> What is being asked:
How many of the lines below contain the word "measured"? Only the number is wanted.

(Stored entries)
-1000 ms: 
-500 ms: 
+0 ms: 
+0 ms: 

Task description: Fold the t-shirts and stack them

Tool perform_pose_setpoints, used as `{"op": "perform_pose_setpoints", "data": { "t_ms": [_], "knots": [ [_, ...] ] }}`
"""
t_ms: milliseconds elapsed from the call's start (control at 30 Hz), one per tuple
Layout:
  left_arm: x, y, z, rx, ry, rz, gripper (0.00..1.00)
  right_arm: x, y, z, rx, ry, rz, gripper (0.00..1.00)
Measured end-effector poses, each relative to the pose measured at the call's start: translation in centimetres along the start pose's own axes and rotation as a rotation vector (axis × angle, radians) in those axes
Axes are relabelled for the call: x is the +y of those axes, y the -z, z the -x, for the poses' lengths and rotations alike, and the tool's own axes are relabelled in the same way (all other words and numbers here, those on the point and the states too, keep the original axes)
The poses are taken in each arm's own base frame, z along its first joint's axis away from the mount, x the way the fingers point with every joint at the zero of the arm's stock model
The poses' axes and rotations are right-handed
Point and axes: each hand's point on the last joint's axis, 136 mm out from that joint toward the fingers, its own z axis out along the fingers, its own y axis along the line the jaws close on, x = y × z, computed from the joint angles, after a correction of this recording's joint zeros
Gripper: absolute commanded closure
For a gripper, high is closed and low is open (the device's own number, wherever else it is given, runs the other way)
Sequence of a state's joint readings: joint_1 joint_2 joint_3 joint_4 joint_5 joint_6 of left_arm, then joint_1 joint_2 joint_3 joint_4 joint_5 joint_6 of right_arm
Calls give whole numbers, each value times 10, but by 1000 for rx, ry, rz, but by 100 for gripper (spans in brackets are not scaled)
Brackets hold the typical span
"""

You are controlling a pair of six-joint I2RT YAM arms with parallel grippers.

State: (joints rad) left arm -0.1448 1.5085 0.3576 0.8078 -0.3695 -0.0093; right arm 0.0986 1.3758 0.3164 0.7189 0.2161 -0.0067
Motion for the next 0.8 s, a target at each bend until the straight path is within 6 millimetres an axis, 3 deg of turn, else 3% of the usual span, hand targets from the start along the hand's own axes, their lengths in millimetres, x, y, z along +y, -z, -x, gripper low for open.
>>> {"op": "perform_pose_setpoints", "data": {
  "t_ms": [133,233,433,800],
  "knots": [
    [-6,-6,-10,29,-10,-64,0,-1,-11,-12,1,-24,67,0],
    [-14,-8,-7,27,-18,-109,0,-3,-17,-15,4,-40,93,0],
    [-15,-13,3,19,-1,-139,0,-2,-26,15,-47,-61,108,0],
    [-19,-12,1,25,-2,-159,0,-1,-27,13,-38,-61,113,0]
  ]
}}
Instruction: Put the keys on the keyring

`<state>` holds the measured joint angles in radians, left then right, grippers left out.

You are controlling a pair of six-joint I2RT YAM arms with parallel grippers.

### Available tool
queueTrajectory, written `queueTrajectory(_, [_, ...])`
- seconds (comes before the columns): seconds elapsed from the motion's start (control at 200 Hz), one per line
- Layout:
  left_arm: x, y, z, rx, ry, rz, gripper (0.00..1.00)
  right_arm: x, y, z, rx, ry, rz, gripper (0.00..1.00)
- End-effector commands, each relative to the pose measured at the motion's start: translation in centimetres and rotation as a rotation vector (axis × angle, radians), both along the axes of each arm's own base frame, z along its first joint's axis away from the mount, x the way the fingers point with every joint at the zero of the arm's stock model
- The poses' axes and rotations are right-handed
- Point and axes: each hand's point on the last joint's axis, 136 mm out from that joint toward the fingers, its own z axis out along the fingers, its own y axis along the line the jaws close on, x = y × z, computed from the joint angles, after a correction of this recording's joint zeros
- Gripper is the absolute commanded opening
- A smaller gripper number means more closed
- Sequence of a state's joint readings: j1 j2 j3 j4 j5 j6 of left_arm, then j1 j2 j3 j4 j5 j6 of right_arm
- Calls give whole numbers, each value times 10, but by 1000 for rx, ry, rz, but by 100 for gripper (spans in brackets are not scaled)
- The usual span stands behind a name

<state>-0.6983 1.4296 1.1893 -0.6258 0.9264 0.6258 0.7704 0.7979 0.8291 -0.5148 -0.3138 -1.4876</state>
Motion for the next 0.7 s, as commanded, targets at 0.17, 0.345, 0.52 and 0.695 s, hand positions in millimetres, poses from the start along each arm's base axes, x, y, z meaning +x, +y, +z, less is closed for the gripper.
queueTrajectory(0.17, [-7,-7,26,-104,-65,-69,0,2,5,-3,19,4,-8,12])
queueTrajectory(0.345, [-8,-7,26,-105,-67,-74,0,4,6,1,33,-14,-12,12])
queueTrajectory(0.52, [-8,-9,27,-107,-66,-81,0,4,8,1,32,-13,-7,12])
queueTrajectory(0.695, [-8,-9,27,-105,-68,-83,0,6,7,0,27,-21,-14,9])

> Task result:
3